User Review Gaming GPUs, beyond just gaming...


Prologue

GPU, as we know it today, has been evolving by leaps and bound from its early days. The first graphic chip to coin the term GPU was nVidia GeForce 256. Today, several generations later, a GPU has become an integral part of most of the computer systems and then some. While most of us know GPU as must-have part for gaming, few years ago, nVidia decided to push GPU as general processing hardware, beyond its primary task of gaming. It made sense, because GPUs have this immensely potential parallel processing power that can be utilized for other things than just gaming. Obviously though, it’s easier said than done because tapping into this power is a huge task from a developer’s stand-point. Unlike gaming, where developers can use many standardize APIs at system level (DirectX and OpenGL), there was no standardized API for GPGPU (General Purpose Graphic Processing Unit) at the time and nVidia’s proposed CUDA (Compute Unified Device Architecture) framework was highly proprietary, leaving ATi GPUs out of all the GPGPU fun.

While initial CUDA apps offered very little for everyday consumers, except GPU accelerated video encoding. Even then, and for that matter even today, GPU accelerated video encoding only offers speed, but cannot surpass, let alone match, quality offered by pure CPU/x86 video encoding.

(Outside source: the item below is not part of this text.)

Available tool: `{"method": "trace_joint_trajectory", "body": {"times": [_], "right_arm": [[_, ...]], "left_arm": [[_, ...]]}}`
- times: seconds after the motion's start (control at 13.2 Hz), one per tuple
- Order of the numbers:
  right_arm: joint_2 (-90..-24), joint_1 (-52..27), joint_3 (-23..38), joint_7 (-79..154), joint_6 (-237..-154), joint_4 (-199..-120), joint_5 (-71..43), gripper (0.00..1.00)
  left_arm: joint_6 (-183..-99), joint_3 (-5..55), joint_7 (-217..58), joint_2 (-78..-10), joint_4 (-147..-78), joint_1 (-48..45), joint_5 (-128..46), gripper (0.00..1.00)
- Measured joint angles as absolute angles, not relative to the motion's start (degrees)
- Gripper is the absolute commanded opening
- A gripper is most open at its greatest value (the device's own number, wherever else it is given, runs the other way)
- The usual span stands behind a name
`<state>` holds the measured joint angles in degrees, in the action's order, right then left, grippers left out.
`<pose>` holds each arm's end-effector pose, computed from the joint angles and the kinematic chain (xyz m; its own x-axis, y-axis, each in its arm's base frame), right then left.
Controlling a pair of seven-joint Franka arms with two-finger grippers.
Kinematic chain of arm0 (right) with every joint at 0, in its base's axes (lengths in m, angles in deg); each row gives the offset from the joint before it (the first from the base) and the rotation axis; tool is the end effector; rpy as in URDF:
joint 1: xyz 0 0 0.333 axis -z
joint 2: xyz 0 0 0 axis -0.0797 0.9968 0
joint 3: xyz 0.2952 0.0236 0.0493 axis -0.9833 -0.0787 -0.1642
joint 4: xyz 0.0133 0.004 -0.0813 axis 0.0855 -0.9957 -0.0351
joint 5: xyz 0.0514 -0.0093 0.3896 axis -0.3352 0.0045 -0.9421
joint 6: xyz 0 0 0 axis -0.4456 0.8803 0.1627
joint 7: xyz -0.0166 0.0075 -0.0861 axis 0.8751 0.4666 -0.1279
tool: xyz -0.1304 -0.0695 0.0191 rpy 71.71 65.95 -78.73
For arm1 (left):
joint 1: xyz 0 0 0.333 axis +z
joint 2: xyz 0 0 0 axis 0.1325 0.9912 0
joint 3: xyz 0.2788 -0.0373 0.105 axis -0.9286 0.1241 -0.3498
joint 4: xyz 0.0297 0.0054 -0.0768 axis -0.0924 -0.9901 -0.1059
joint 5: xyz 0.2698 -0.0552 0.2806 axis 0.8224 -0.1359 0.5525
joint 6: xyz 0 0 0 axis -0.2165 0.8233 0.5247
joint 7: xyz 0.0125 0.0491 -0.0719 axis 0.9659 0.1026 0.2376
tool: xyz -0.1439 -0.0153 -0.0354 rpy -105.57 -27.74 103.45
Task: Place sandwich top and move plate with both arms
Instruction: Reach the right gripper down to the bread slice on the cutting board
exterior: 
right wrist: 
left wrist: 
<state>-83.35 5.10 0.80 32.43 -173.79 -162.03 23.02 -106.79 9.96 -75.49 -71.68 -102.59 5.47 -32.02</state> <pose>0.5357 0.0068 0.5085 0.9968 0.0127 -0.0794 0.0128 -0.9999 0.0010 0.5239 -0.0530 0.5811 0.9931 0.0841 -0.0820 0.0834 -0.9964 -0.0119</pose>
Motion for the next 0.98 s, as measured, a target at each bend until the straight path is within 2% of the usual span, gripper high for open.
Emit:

All that is set to change with the introduction of OpenCL (Open Computing Language), initially developed and introduced by Apple and currently maintained and further development handled by Khronos group. It’s widely adopted and refined by various companies like, AMD/ATi, Intel, nVidia and ARM. Thanks to its heterogeneous and non-proprietary nature, OpenCL is the most promising technology in the GPGPU arena. Adobe had initially adopted CUDA framework to provide GPU acceleration in its Creative Suitee applications like Premiere, where the gains were evidently significant. However, due to proprietary nature of CUDA only selected nVidia GPUs were able to offer these performance gains. Now with the advent of OpenCL though, latest versions of CS applications are taking advantage of OpenCL to provide acceleration using various GPUs. These GPU acceleration features are now not only limited to Premiere, even Photoshop have various features that take advantage of GPU acceleration. While there are many video encoding applications which offers support for various GPU encoding interfaces (CUDA, AVIVO/ATi APP and Intel QuickSync) it’s not really ideal for enthusiast seeking high quality video encoding comparable that a good H.264 encoder or x264 provides. Currently there is experimental build of Handbrake (a popular x264 video encoding app) available which uses combination of OpenCL and CPU based encoding to speed up the encoding process.

So this exciting development in GPGPU arena begs to question, how these GPUs really help in work environment. Do these GPUs offer enough gains and if so, do these gains warrant consideration in your GPU shopping decision? Let’s find out…

-------------------------------------------------------------------------------------------------------------------------------------

Intro

Now, unlike usual 3DMark and synthetic benchmarks, there is hardly any material online to find out how much these GPUs help in work applications or even 2D performance for that matter. To find out how much difference today’s GPU bring to table vs. pure CPU processing power, I ran couple of tests. Before we proceed though, let me clear out few things.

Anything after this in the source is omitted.